Calculate how many lines of the data hold "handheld". The answer consists of that number only.

══ DATA SECTION ══

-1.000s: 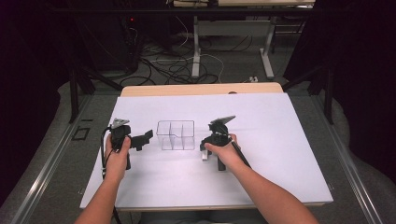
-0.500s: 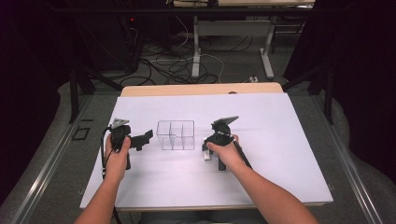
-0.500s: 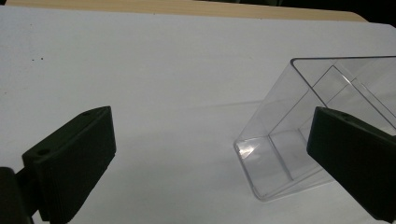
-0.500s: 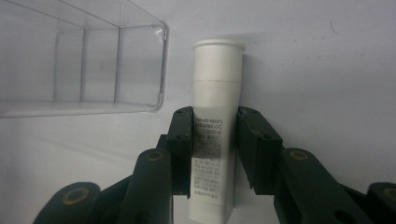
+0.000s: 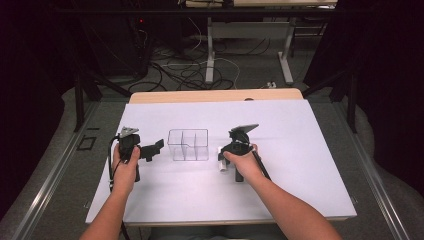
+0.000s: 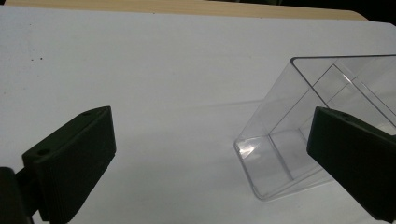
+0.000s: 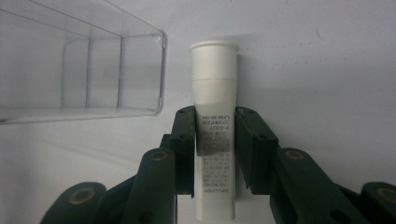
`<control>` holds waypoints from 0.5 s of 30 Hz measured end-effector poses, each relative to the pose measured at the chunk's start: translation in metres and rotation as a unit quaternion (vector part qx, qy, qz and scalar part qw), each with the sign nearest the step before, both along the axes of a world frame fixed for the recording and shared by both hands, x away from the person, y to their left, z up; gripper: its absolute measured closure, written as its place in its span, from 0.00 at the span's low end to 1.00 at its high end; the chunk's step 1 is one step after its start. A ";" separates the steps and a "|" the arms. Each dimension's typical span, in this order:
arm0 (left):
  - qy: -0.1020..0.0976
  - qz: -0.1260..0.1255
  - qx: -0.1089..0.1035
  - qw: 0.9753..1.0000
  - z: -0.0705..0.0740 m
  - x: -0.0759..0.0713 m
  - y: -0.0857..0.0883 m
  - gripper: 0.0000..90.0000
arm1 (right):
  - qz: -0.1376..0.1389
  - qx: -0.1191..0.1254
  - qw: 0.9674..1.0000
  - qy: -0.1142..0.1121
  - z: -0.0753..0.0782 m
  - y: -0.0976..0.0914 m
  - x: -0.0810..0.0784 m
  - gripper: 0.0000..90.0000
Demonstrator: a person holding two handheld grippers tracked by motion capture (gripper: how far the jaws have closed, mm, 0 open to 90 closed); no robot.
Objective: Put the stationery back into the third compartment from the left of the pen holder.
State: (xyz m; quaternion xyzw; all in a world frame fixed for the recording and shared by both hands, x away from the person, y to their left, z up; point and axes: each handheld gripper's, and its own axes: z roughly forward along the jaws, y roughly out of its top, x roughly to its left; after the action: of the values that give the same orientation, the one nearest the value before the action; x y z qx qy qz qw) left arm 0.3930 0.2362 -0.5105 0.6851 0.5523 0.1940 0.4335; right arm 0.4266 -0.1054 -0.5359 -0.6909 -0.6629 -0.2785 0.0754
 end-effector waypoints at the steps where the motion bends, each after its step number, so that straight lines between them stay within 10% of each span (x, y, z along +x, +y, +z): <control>1: 0.000 0.000 0.000 1.000 0.000 0.000 0.000 0.01 | 0.002 0.003 1.000 0.000 0.001 0.000 0.000 0.78; 15: 0.000 0.000 0.001 1.000 0.000 0.000 0.000 0.01 | 0.010 0.005 1.000 -0.008 0.000 -0.004 -0.001 0.78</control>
State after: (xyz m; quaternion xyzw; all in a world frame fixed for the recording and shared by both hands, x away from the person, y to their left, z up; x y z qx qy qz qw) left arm 0.3931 0.2365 -0.5106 0.6854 0.5523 0.1944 0.4328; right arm 0.4260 -0.1099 -0.5358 -0.6816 -0.6690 -0.2865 0.0765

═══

* RESPONSE AREA *
2